→ **Work instruction**
Scan the records for the word "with". Return each line where it is found.

--- Data extract Enclosed Below ---

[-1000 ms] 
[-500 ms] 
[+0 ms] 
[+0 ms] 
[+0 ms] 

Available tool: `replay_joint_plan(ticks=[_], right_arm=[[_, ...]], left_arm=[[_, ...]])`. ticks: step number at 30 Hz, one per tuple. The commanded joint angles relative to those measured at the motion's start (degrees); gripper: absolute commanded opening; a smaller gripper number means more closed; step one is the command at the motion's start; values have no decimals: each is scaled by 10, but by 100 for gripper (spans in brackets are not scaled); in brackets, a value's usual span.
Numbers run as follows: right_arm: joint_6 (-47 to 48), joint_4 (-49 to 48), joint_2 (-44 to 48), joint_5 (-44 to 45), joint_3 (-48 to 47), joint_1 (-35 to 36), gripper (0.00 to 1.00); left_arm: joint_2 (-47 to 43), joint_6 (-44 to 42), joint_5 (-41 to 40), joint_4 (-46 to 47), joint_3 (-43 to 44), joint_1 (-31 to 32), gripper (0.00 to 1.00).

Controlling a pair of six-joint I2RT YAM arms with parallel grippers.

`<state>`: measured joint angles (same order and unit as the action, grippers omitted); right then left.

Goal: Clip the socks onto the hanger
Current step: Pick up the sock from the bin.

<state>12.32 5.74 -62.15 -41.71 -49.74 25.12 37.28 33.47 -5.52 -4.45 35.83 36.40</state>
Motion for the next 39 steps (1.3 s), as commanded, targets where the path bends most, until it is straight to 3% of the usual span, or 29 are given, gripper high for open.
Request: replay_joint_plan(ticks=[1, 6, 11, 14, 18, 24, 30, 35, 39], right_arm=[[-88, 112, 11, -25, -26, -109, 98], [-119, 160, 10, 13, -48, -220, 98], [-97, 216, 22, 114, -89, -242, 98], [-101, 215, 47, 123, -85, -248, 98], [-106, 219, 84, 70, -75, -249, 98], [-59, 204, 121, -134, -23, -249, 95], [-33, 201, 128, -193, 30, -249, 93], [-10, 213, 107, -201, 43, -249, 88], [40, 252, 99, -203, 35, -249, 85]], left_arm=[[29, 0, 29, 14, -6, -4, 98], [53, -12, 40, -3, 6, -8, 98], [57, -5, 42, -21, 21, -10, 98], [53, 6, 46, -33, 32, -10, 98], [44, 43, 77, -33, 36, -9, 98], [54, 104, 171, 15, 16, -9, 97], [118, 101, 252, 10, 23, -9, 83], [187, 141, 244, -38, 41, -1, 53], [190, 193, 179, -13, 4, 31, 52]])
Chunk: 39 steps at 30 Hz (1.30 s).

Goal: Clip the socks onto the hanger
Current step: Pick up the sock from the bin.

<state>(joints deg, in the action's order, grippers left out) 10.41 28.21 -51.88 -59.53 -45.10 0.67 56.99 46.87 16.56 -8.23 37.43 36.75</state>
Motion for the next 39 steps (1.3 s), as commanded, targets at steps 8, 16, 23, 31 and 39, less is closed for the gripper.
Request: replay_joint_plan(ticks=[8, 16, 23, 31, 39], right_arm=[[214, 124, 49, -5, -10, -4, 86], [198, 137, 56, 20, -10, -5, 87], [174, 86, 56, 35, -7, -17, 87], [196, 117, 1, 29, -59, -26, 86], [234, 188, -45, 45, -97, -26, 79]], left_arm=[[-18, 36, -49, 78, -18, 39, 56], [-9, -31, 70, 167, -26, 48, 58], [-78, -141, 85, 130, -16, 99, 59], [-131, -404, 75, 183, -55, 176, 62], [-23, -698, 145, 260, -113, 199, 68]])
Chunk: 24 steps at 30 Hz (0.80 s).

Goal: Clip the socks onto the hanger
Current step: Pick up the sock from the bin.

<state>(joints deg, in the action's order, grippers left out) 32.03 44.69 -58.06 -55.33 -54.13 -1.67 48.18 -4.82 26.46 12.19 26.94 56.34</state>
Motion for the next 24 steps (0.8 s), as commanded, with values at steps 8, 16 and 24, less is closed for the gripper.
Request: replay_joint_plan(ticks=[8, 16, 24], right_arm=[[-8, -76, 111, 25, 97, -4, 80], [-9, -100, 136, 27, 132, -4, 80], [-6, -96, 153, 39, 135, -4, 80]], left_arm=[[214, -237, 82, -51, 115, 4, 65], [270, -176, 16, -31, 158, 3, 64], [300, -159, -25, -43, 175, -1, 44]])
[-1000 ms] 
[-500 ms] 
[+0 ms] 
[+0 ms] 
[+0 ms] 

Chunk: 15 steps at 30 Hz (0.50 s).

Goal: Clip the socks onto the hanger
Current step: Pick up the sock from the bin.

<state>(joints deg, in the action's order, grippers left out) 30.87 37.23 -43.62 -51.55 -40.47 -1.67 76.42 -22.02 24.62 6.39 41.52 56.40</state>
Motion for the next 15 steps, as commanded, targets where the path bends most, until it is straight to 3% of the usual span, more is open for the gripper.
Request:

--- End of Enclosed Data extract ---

→ **Exercise output**
Controlling a pair of six-joint I2RT YAM arms with parallel grippers.
Motion for the next 24 steps (0.8 s), as commanded, with values at steps 8, 16 and 24, less is closed for the gripper.

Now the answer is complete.